Expedia Inc. and three other online travel companies paid $23.6 million to the city of Chicago under four confidential settlements, ending more than a decade of litigation focused on the e-commerce companies’ alleged failure to pay city lodging taxes.

Previously sealed documents obtained by Bloomberg BNA under a freedom of information search reveal Expedia struck an $18 million agreement with Chicago on April 25. Expedia’s subsidiaries LP and Hotwire Inc. also participated in the settlement.

The settlement came just one day before the Appellate Court of Illinois issued a ruling that absolved Bellevue, Wash.-based Expedia of any liabilities to the city for an alleged pattern of miscalculating tax obligations under the Chicago hotel accommodations tax (CHAT). Expedia was facing a $29.1 million bill for unpaid taxes and penalties heading into that decision ( City of Chicago v. Expedia, Inc. , Ill. App. Ct., 1st Dist., No. 1-15-3402, 4/26/17 ).

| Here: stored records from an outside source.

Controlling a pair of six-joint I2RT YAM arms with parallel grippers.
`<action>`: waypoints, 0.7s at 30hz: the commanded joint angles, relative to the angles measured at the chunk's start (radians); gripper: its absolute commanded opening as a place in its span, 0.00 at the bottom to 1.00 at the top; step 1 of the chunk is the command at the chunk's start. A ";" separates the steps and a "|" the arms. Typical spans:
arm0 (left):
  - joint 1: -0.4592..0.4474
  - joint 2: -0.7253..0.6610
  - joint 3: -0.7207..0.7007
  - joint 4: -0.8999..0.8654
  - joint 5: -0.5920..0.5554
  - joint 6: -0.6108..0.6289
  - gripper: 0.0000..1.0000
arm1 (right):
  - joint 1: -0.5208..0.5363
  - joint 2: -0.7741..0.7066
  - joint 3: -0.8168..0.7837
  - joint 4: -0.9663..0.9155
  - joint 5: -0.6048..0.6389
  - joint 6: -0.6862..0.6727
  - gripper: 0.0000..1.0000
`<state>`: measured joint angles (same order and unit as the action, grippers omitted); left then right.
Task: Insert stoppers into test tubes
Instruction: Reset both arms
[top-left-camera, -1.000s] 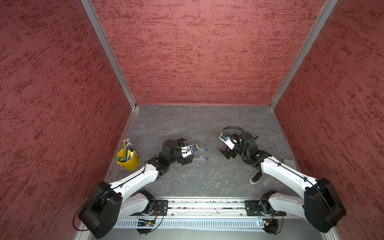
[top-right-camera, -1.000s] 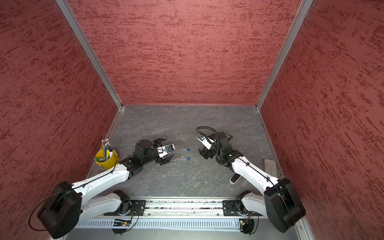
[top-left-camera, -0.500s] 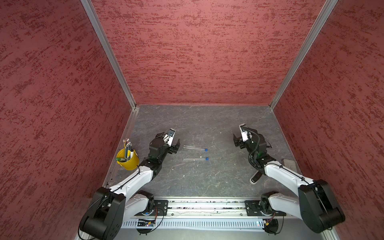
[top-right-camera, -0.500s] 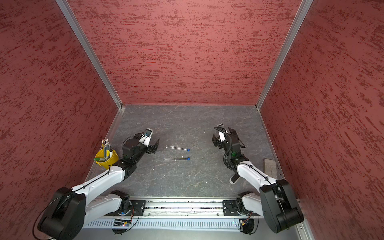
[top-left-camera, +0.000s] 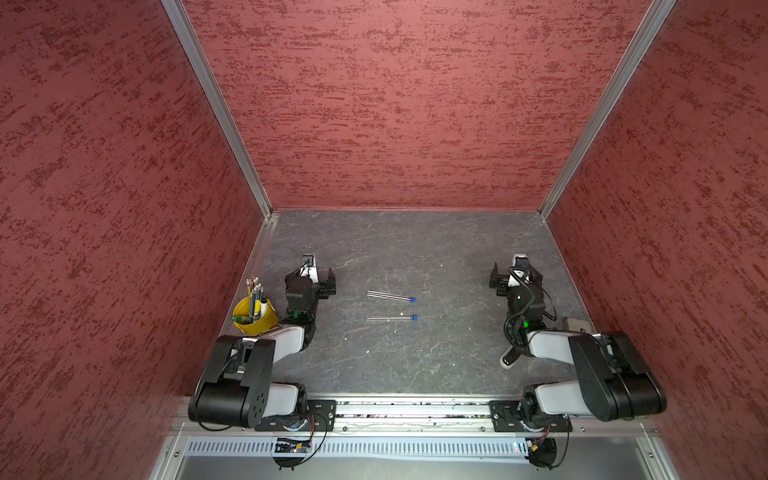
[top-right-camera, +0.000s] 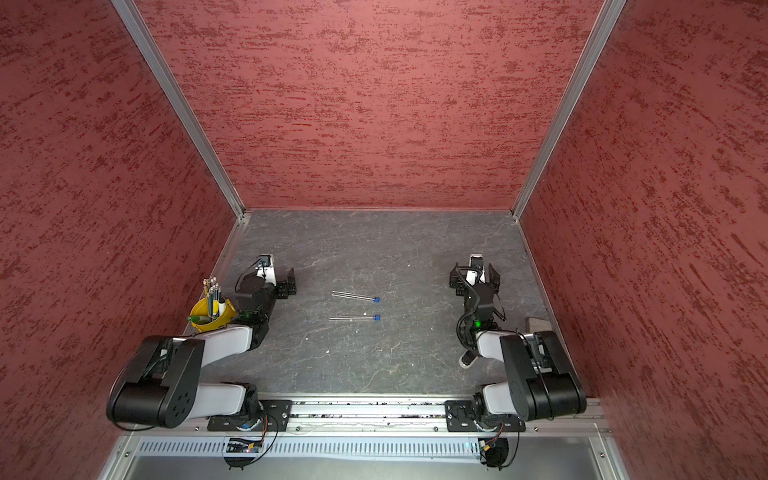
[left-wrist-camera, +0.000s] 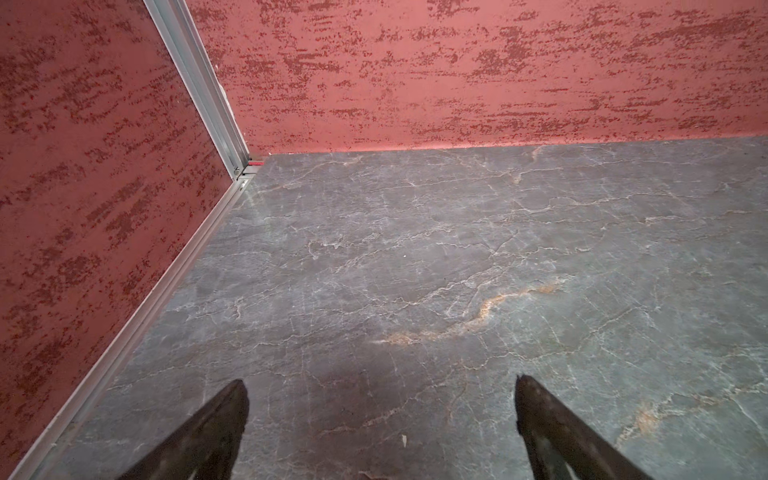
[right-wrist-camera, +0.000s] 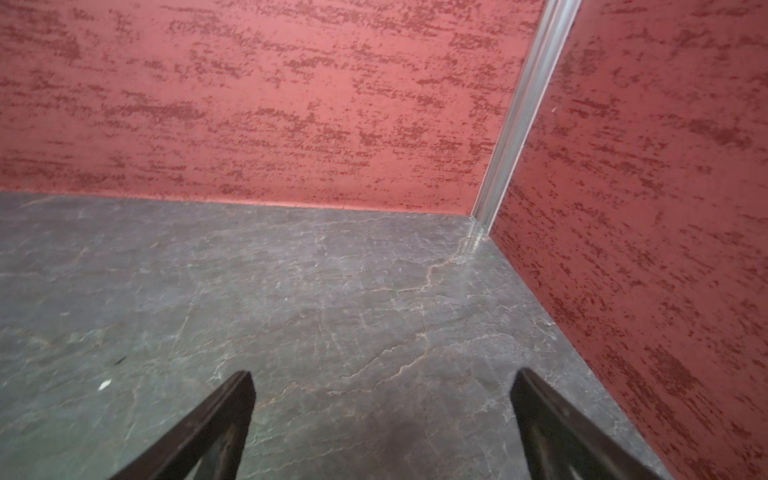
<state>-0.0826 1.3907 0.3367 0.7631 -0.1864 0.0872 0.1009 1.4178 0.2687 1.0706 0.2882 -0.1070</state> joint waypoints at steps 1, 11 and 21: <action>0.013 0.084 -0.017 0.220 0.005 -0.032 0.99 | -0.013 0.030 -0.058 0.220 0.016 0.056 0.99; 0.053 0.143 -0.004 0.225 0.107 -0.046 0.99 | -0.035 0.062 -0.124 0.348 -0.025 0.072 0.99; 0.086 0.140 0.028 0.151 0.184 -0.058 0.99 | -0.076 0.130 -0.097 0.356 -0.115 0.089 0.99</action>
<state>-0.0051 1.5333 0.3500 0.9386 -0.0349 0.0402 0.0368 1.5410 0.1493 1.3979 0.2161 -0.0460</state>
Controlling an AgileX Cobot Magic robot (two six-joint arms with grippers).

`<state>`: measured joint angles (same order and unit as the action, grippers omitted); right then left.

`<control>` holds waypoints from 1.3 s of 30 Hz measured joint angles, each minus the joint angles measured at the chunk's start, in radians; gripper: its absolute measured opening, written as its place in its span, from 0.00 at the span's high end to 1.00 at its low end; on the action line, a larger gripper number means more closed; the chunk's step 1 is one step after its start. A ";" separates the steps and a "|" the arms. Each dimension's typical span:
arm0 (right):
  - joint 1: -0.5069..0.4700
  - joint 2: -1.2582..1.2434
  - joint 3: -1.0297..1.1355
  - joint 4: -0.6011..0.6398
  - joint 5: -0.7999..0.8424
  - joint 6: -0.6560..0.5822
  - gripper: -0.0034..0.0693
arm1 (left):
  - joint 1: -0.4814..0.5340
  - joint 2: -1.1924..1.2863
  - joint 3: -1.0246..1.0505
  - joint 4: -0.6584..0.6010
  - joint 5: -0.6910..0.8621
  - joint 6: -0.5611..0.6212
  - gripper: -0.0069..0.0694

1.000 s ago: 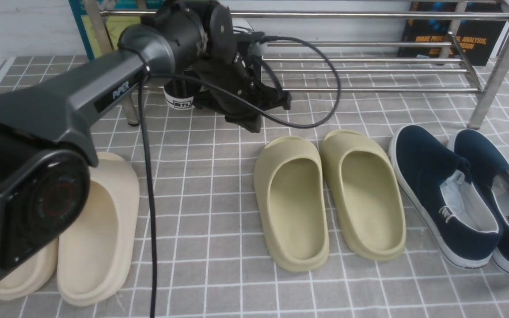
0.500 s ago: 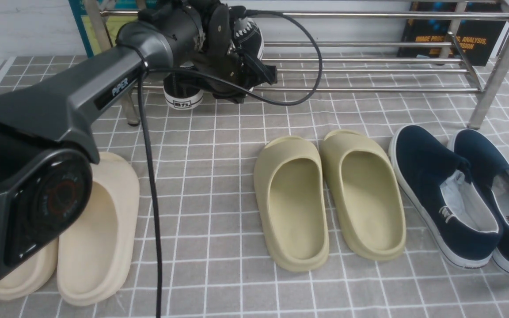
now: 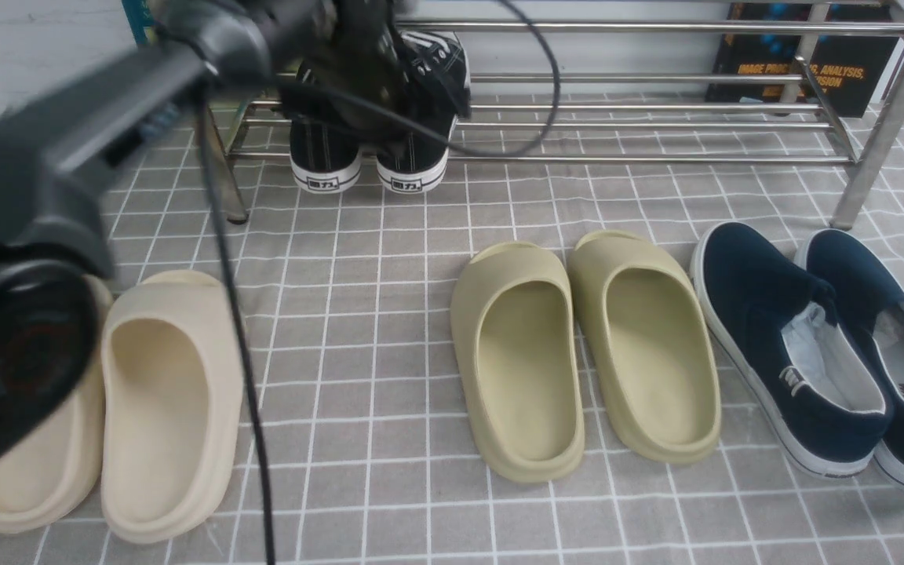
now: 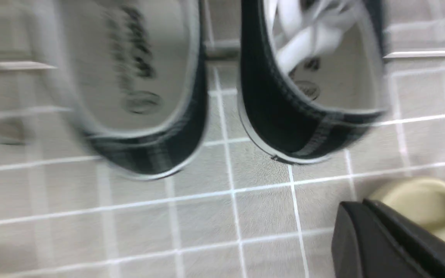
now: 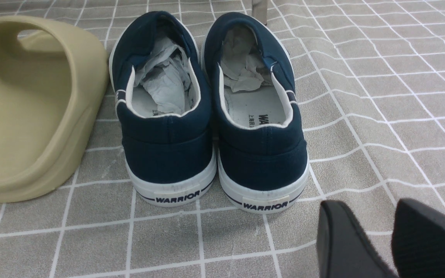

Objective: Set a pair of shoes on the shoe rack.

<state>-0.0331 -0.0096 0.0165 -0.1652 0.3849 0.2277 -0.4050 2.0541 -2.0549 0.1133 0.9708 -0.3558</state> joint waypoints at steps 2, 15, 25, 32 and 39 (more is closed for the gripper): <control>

The same tax litigation triggered three previous confidential settlements, in July 2014 with other defendants, including Orbitz LLC, Inc., and LP. Under those agreements, Orbitz paid the city $1.55 million, Priceline paid $2.6 million, and Travelocity paid $1.48 million.

Bill McCaffrey, a spokesman for Chicago’s Law Department, confirmed that all of the defendant OTCs have reached settlements with the city and now apply the 4.5 percent CHAT on the full retail room rate charged to consumers. A central question in the 12-year tax dispute involved whether the tax should be calculated against the higher retail rate paid by consumers or the discounted wholesale rate negotiated between OTCs and hotels.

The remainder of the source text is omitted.